Actually, one of you did die, this summer. I did not burst into joyful song on reading the notice in the Daily News. I didn't shed a tear, either.

I don't need food stamps. I don't want food stamps. I have no rightful claim on food stamps, and if the food stamp program were competently managed, anyone as able-bodied, talented, employable, and actually productive as I am would be subject to physical ejection from the building if he or she tried to apply for food stamps. This is September. I have knitted enough sweaters that, if people in my neighborhood buy hand-knitted U.S.-made sweaters from me instead of buying foreign-made sweatshop sweaters from Wal-Mart, I can not only buy food and pay my heating expenses but improve the energy efficiency of my house for this winter. Don't tell me about food stamps. Ask me about those sweaters. Or the blankets. Or whatever other object or service you would most prefer to pay a neighbor, instead of a China-based sweatshop, to provide for you.
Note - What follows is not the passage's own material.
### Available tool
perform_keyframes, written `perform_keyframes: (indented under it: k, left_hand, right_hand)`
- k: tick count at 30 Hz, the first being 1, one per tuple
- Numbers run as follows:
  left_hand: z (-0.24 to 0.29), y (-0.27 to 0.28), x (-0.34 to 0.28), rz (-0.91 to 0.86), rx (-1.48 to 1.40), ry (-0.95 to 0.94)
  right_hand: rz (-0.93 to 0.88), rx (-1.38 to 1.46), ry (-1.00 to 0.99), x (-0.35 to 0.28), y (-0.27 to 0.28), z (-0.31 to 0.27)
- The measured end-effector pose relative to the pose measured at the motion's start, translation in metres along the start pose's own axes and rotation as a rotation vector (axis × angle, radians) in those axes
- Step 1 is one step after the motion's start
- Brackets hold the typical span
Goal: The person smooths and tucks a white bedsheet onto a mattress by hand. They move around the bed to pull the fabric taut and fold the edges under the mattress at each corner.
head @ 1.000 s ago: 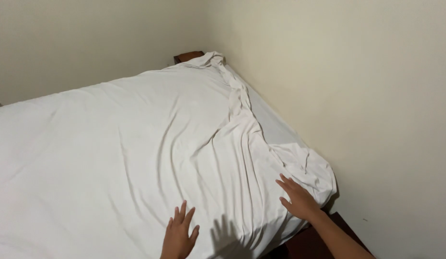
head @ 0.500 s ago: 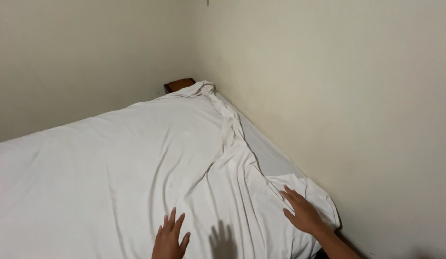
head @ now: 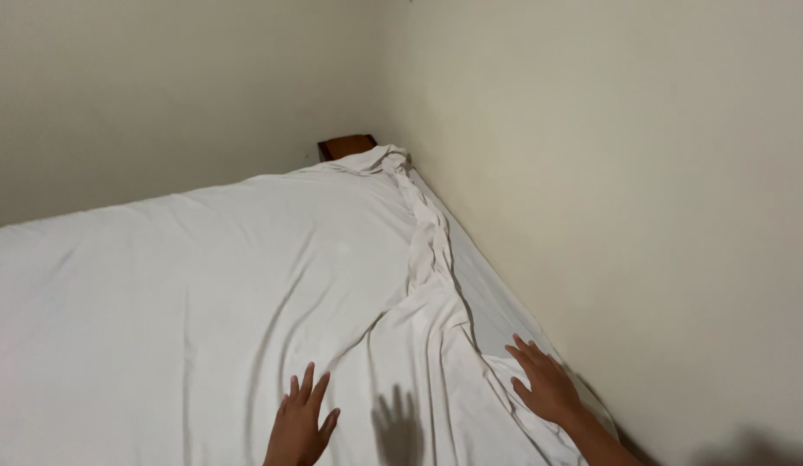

Yes, I'm aware that most of the food stamp recipients in this country have not been self-employed all their lives, are not accustomed to working directly for customers and living within their own budgets and doing their own taxes and all those other special skills. Maybe Americans should be paying me to teach those skills. (This would be done by sponsoring ads to get more of this kind of content onto the Internet.) Most of the food stamp recipients in this country are able to work, even willing to work, but they have been allowed to believe that "work" means "go outside of your home and wait for someone else to tell you what to do," rather than "find something useful you can do and persuade someone to pay you for doing it." This is their primary problem. Corporations are laying them off, and instead of submarining the corporations--which the corporations need and deserve--they're sitting on their hands and wailing, "Oh poor little me, who's going to give me another job."